Let’s also not forget that still loose monetary policy and a weak euro exchange rate will remain growth-supportive in the months ahead. At the same time, the international economic environment has become less upbeat, with several emerging economies experiencing financial tensions, though this might be compensated to some extent by the still buoyant US economy.
Italian budget poses uncertainty
Some of the major risks to growth are still political. The new Italian government has been on a confrontational path with the European Union since the beginning of its mandate. At first, it was immigration but the next battlefield is likely to be the budget.

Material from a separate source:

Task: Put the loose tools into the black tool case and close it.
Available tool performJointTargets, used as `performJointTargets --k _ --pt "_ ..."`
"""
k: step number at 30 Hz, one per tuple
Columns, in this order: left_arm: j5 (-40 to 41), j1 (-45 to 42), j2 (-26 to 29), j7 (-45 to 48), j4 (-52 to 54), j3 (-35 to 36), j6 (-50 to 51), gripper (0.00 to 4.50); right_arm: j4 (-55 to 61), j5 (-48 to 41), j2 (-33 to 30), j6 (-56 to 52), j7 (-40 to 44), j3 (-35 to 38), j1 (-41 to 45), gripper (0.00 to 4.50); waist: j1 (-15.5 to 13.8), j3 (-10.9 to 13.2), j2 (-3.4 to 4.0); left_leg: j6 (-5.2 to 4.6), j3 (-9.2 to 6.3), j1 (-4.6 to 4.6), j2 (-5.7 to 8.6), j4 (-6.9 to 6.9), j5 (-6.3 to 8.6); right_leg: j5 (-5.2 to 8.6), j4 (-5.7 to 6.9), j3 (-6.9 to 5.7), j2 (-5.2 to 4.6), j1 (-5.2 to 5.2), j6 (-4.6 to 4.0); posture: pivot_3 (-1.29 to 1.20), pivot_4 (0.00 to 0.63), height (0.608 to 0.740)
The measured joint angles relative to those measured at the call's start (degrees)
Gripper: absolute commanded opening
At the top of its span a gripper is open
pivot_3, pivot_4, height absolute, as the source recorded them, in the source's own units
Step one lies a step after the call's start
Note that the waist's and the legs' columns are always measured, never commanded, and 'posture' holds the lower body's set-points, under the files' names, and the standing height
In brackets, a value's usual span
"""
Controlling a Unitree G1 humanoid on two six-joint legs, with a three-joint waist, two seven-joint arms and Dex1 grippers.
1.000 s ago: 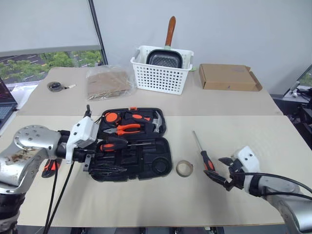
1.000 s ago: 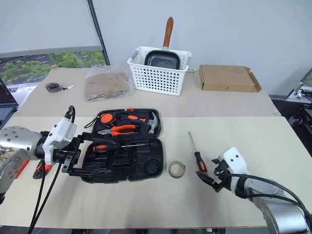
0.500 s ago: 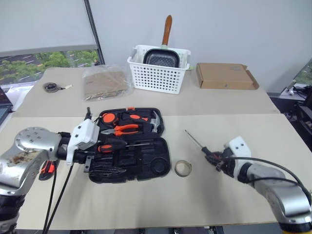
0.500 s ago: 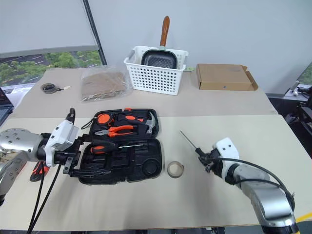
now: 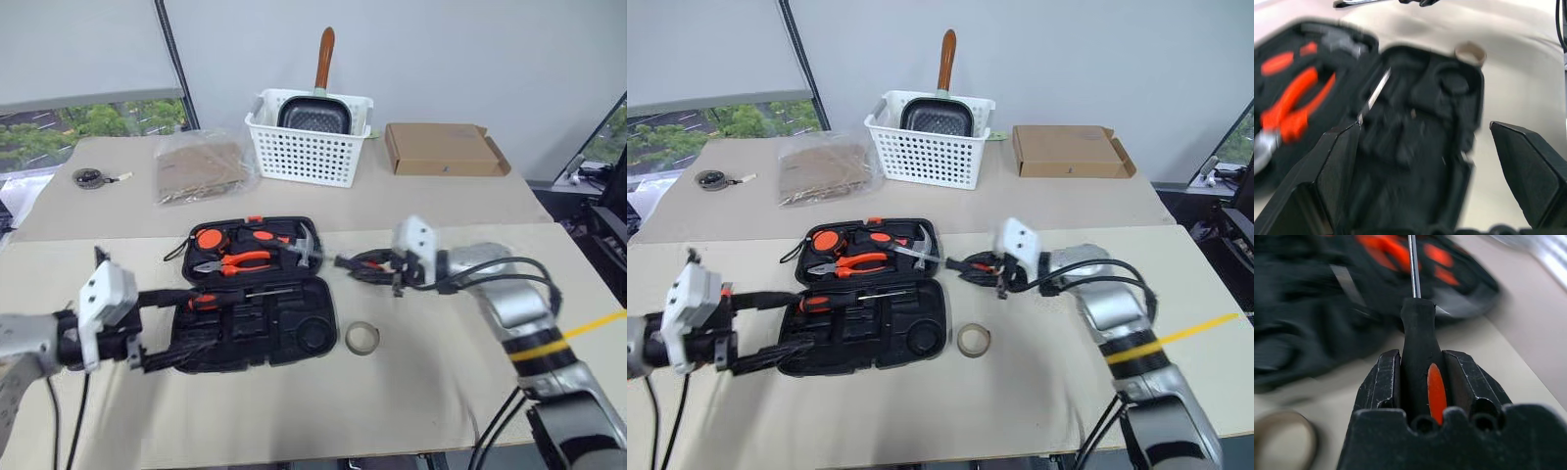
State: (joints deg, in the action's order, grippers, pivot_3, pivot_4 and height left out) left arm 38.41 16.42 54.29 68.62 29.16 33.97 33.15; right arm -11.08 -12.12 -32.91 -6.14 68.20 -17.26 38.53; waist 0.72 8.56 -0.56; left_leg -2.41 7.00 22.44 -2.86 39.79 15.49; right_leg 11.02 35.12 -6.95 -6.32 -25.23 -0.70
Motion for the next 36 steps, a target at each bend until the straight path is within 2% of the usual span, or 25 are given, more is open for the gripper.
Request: performJointTargets --k 6,14,16,26,28,29,35,36 --pt "1.08 6.28 -2.25 -0.34 2.61 10.14 0.8 4.5 -10.08 2.54 6.52 5.83 7.7 -4.17 8.62 1.01 -0.4 0.04 0.03 -0.08 -0.04 -0.1 0.02 0.03 0.05 0.0 0.05 -0.03 -0.09 0.06 -0.01 0.0 0.15 0.7" --pt "2.83 12.62 -6.07 -1.63 5.12 16.54 0.93 4.5 -18.4 7.37 12.56 6.99 8.52 -6.52 12.72 1.01 -0.06 0.04 0.04 0.23 -0.1 -0.09 0.0 -0.01 -0.1 0.06 0.28 -0.07 -0.08 -0.03 -0.15 0.0 0.15 0.7" --pt "3.79 13.46 -6.65 -1.67 5.19 17.63 0.93 4.5 -19.93 8.6 13.26 7.01 8.3 -6.6 13.14 1.01 -0.03 0.04 0.04 0.49 -0.12 -0.1 0.0 0.0 0.05 0.08 0.32 -0.08 -0.09 -0.03 -0.17 0.0 0.15 0.7" --pt "6.66 15.33 -7.4 -1.02 2.35 21.32 0.65 4.5 -20.92 10.77 15.14 4.76 8.33 -6.79 13.21 1.01 0.0 0.04 0.03 0.38 -0.19 -0.15 -0.06 -0.01 0.11 0.3 0.8 -0.11 -0.02 -0.18 -0.53 0.0 0.15 0.7" --pt "6.62 15.38 -7.4 -0.95 1.99 21.27 0.5 4.5 -20.84 10.84 15.13 4.68 8.48 -6.78 13.19 2.01 0.01 0.04 0.03 0.4 -0.21 -0.16 -0.06 -0.02 0.11 0.32 0.85 -0.11 -0.01 -0.19 -0.55 0.0 0.15 0.7" --pt "6.62 15.36 -7.4 -0.94 1.84 21.23 0.45 4.5 -20.8 10.85 15.12 4.61 8.7 -6.78 13.16 2.23 0.02 0.04 0.03 0.41 -0.21 -0.17 -0.07 -0.02 0.11 0.32 0.85 -0.11 -0.01 -0.19 -0.55 0.0 0.15 0.7" --pt "6.28 14.23 -7.0 -0.96 0.88 20.14 -0.08 4.5 -20.14 10.8 15.25 4.45 8.83 -6.45 12.42 4.31 0.01 0.04 0.03 0.43 -0.22 -0.17 -0.06 -0.02 0.13 0.32 0.86 -0.11 -0.02 -0.2 -0.55 0.0 0.15 0.7" --pt "6.18 13.87 -6.9 -0.95 0.56 19.86 -0.23 4.5 -19.89 10.66 15.45 4.28 8.67 -6.03 12.42 4.43 0.02 0.04 0.03 0.43 -0.22 -0.17 -0.06 -0.02 0.13 0.32 0.86 -0.11 -0.01 -0.21 -0.55 0.0 0.15 0.7"
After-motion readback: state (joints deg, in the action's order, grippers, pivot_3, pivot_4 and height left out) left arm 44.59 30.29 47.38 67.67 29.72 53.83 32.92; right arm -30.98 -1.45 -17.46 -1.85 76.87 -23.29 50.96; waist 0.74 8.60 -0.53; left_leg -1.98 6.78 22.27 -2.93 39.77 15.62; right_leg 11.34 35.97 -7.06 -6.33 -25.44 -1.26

While Finance Minister Giovanni Tria tries to reassure European partners that all deficit rules will be respected, leaders from his coalition partners seem to be willing to up the stakes with a more expansionary budget. No wonder the Italian 10-year bond yield has shot up from 1.6% in May to around 3.30% at the start of September, partially reflecting redenomination risk.

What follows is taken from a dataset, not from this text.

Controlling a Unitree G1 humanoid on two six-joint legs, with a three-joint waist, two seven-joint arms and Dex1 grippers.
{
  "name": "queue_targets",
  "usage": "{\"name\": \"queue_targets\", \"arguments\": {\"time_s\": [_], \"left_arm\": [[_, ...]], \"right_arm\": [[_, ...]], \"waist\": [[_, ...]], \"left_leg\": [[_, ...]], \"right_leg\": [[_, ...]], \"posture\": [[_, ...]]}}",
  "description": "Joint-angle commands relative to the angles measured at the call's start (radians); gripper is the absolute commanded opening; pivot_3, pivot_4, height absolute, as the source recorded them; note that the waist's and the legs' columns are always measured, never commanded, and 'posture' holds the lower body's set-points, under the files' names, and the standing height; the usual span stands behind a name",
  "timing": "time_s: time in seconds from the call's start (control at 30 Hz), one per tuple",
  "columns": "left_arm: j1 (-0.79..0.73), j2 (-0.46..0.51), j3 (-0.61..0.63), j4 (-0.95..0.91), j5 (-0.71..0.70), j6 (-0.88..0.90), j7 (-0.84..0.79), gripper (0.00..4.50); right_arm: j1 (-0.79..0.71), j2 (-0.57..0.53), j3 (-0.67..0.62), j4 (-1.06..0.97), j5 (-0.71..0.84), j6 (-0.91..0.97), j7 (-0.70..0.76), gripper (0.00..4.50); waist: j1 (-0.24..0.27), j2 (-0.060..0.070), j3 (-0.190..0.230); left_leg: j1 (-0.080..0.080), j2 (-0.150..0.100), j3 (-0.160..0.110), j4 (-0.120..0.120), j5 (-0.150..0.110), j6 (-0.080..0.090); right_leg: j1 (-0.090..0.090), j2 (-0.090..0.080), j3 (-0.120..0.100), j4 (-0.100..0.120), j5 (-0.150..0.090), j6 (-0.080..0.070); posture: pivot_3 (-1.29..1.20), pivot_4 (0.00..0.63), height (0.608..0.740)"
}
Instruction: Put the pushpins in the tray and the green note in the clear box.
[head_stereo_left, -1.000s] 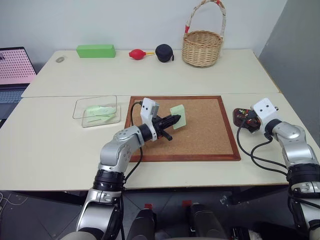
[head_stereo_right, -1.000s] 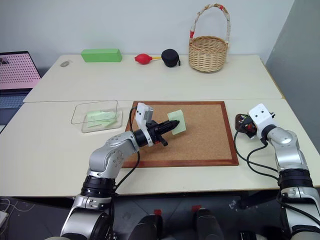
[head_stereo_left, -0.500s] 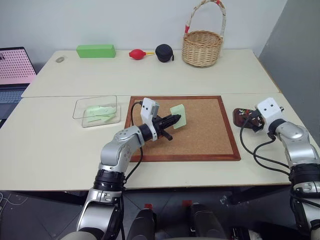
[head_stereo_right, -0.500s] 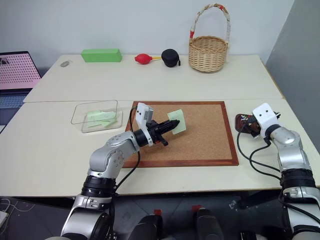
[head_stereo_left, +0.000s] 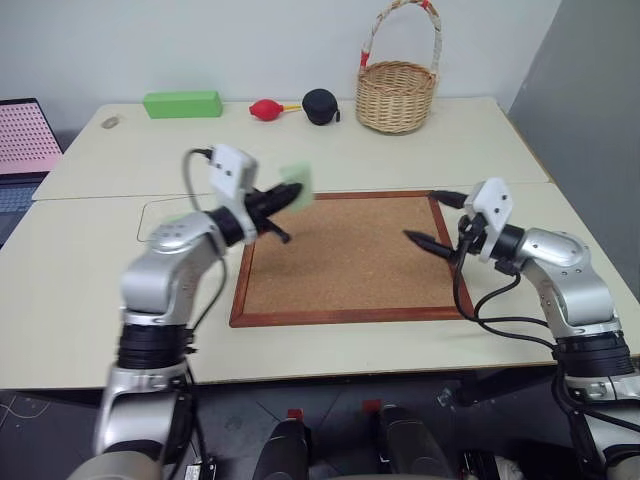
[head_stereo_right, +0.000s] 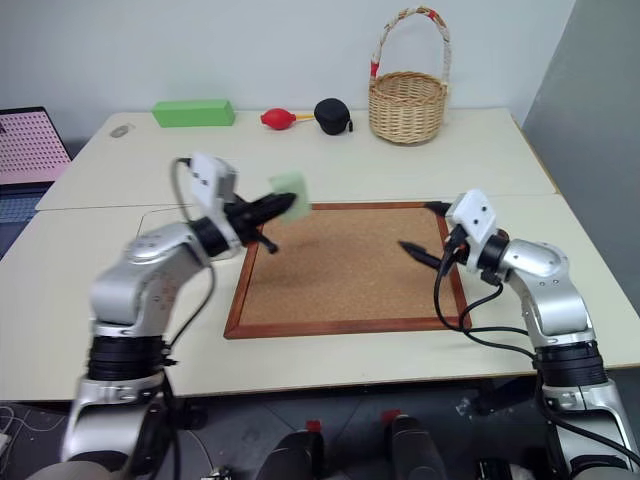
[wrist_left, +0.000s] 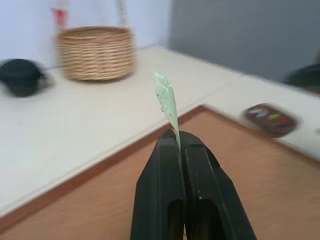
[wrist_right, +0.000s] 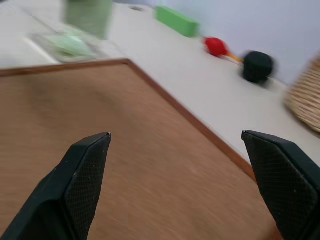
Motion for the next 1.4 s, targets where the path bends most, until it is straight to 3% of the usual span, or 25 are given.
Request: {"name": "queue_targets", "arguments": {"time_s": [0.03,0.23,0.57,0.6,0.67,1.1,1.23,1.4], "left_arm": [[0.003,0.106,0.052,0.015,0.058,-0.018,0.016,0.00],[0.001,0.208,0.041,0.199,0.220,-0.128,0.109,0.00],[-0.054,0.199,-0.012,0.429,0.335,-0.282,0.127,0.00],[-0.058,0.203,-0.022,0.445,0.349,-0.293,0.123,0.40],[-0.063,0.205,-0.028,0.461,0.359,-0.302,0.115,0.63],[-0.040,0.210,-0.019,0.432,0.356,-0.294,0.073,3.23],[-0.030,0.178,0.031,0.341,0.270,-0.273,0.043,4.09],[0.039,0.135,0.071,0.110,0.143,-0.181,-0.003,4.09]], "right_arm": [[-0.045,0.001,0.042,-0.086,0.036,0.061,0.056,4.45],[-0.083,0.054,0.112,-0.108,0.010,0.084,0.053,4.45],[-0.073,0.074,0.130,-0.150,0.003,0.107,0.044,4.45],[-0.071,0.072,0.129,-0.153,0.002,0.109,0.044,4.50],[-0.070,0.069,0.126,-0.158,0.002,0.113,0.043,4.50],[-0.077,0.057,0.117,-0.150,-0.002,0.110,0.047,4.50],[-0.076,0.058,0.098,-0.146,0.000,0.102,0.032,4.50],[-0.031,0.066,-0.002,-0.124,0.009,0.075,-0.062,4.50]], "waist": [[0.002,0.000,0.000],[0.008,0.000,0.000],[0.023,-0.001,0.000],[0.023,-0.001,0.000],[0.023,-0.001,0.000],[0.023,-0.001,0.000],[0.023,-0.001,0.000],[0.024,-0.001,0.000]], "left_leg": [[0.000,0.000,0.000,0.001,0.000,0.000],[-0.001,0.000,-0.002,0.000,0.000,0.000],[-0.003,-0.001,-0.003,0.000,0.000,0.000],[-0.003,-0.001,-0.003,0.000,0.000,0.000],[-0.003,-0.001,-0.003,0.000,0.000,0.000],[-0.003,0.000,-0.003,0.000,0.000,0.000],[-0.003,0.000,-0.003,0.000,0.000,0.000],[-0.004,-0.001,-0.003,0.001,0.000,0.000]], "right_leg": [[0.000,0.000,0.000,0.000,0.000,0.000],[0.000,-0.001,-0.002,-0.001,0.000,0.000],[-0.002,-0.002,-0.004,-0.001,0.000,0.000],[-0.002,-0.002,-0.004,-0.001,0.000,0.000],[-0.002,-0.002,-0.004,-0.001,0.000,0.000],[-0.002,-0.002,-0.004,0.000,0.000,0.000],[-0.002,-0.002,-0.004,0.000,0.000,0.000],[-0.002,-0.002,-0.004,0.000,0.000,0.000]], "posture": [[0.00,0.150,0.740],[0.00,0.150,0.740],[0.00,0.150,0.740],[0.00,0.150,0.740],[0.00,0.150,0.740],[0.00,0.150,0.740],[0.00,0.150,0.740],[0.00,0.150,0.740]]}}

Italian risk: 10yr spread with Germany
The potential of a no-deal Brexit deal remains a risk to the recovery in 2H 2018
Fitch’s recent change of the rating outlook to negative is not helping either. We expect tensions to remain in the coming month, though the final budget deficit foreseen for 2019, is likely to stay below 3.0% of GDP, with the European Commission grudgingly approving. Meanwhile, the critical deadlines for a Brexit deal are also rapidly approaching. While the impact of no-deal is likely to be more harmful to the UK economy than to the European Union, it would still inject an element of uncertainty and is likely to be felt in the countries with the strongest trade ties with the UK. A no-deal still looks very likely to be avoided, though October has already been abandoned as a deadline.

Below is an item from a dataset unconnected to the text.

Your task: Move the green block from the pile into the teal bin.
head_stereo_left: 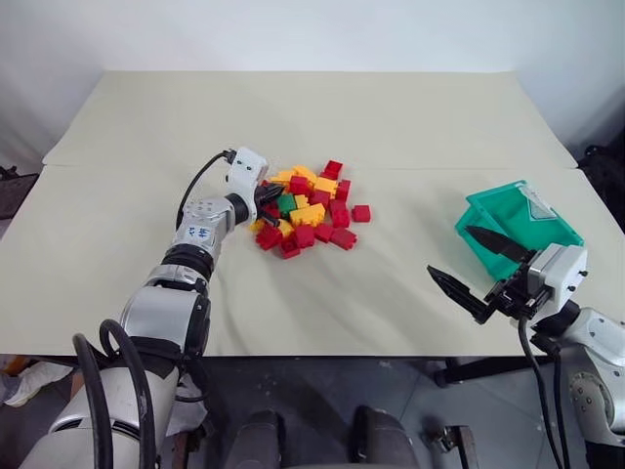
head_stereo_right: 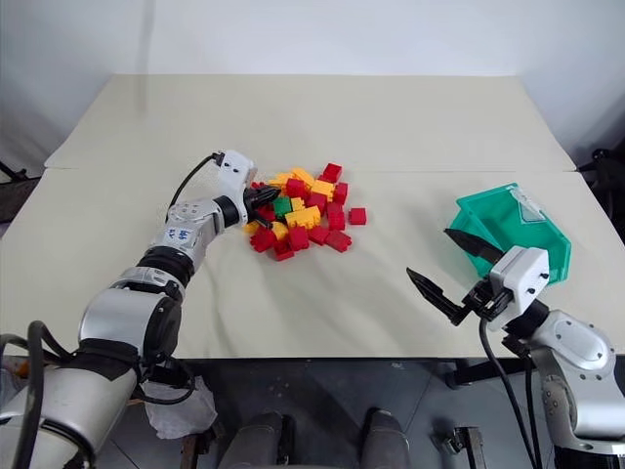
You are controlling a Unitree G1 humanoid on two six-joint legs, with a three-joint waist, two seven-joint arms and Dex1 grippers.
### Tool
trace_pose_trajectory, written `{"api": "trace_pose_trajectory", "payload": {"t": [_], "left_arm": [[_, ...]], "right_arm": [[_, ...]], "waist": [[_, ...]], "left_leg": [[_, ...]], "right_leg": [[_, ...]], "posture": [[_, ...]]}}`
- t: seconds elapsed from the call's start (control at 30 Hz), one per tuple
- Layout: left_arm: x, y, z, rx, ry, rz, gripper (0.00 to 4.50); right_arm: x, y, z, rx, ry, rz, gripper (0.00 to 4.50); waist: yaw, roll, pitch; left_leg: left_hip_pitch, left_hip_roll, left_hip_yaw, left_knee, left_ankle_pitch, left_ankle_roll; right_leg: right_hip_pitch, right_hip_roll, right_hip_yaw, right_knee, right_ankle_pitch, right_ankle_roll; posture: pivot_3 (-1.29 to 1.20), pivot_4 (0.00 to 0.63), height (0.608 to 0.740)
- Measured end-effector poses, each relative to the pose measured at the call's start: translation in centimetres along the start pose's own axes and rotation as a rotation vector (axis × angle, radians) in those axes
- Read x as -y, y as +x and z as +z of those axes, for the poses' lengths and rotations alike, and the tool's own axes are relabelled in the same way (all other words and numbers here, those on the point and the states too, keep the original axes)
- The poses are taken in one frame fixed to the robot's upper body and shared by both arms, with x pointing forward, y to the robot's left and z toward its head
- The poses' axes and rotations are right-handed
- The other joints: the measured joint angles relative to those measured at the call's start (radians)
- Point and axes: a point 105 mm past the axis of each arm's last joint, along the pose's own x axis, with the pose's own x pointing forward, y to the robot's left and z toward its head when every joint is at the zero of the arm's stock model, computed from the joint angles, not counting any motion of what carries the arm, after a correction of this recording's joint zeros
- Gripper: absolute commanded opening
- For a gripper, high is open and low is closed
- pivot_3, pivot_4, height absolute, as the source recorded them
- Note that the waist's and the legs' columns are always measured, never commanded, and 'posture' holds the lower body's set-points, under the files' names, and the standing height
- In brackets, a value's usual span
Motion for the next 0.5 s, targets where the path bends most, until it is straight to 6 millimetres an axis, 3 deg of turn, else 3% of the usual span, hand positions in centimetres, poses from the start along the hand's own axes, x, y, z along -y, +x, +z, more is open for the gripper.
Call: {"api": "trace_pose_trajectory", "payload": {"t": [0.3,0.4,0.5], "left_arm": [[3.4,-0.4,0.0,-0.024,0.104,-0.315,0.05],[5.1,-1.4,-0.8,-0.058,0.146,-0.490,0.05],[5.3,-3.1,-1.0,-0.087,0.203,-0.609,0.05]], "right_arm": [[-0.5,0.6,0.0,0.010,0.010,0.026,4.50],[-0.4,0.7,0.0,0.012,0.010,0.028,4.50],[-0.4,0.9,0.2,0.018,0.008,0.033,4.50]], "waist": [[0.000,0.000,0.000],[-0.001,0.000,0.000],[-0.002,0.001,-0.001]], "left_leg": [[0.000,0.000,0.000,0.000,0.000,0.000],[0.000,0.000,0.000,0.000,0.000,0.000],[0.001,0.000,0.000,0.000,0.000,0.000]], "right_leg": [[0.000,0.000,0.000,0.000,0.000,0.000],[0.000,0.000,0.000,0.000,0.000,0.000],[0.000,0.000,0.000,0.001,0.000,0.000]], "posture": [[0.00,0.150,0.740],[0.00,0.150,0.740],[0.00,0.150,0.740]]}}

Growth momentum to remain 'decent'
While in these circumstances it looks rather unlikely to see a growth acceleration in the second half of the year, the underlying growth momentum remains strong enough to sustain the 0.4% quarter-on quarter growth pace for a bit longer. Real disposable income is now growing at a pace close to 2%, while unemployment fell to 8.2% in July. On top of that, German fiscal policy is becoming more expansionary, which should sustain consumption in the quarters to come. Although sentiment indicators have fallen back from the extremely high levels seen earlier in the year, they remain at a level signaling sustained growth. All in all, we expect 2.0% GDP growth this year. That said, 2019 and 2020 are likely to see some deceleration, which is not that unusual given the fact that the output gap has now all but closed. The more forward-looking indicators like the credit impulse or the OECD leading indicator confirm that the growth pace has left its peak behind. We anticipate a 1.7% expansion in 2019 and 1.5% in 2020.
Increasing wages should gradually exert some upward price pressures
Headline inflation at 2.0% in August is basically an oil story, as underlying inflation remains stuck at 1.0%. That said, growth in compensation per employee increased from 1.8% in the fourth quarter of 2017 to 2.0% in the first quarter of 2018, while growth in negotiated wages increased from 1.5% to 1.8% in the first quarter of 2018. So the trough in wage growth now looks behind us and the Phillips curve relationship, which still holds according to recent research by the IMF, is pointing to further upward wage pressure, which should ultimately also push core inflation higher. However, this is likely to be a very gradual process as inflation persistence in the eurozone can be important, meaning that a period of low inflation has a tendency to keep a lid on future inflation.
Core inflation is stuck at 1%
The scope for more rate hikes is very limited
The ECB remains at ease with its exit strategy, stopping the net asset purchases by the end of this year and starting the interest rate hike process in the second half of 2019. While we see the deposit rate at 0% and the refi rate at 0.25% by the end of next year, this is largely a normalisation process. After that the ECB will tread more cautiously in tightening monetary policy. Our end of year forecast for the refi rate in 2020 is only 0.50%. One has to bear in mind that with markets starting to anticipate a slowdown in the US, pushing down the dollar, the scope for monetary tightening in the eurozone will indeed be very limited.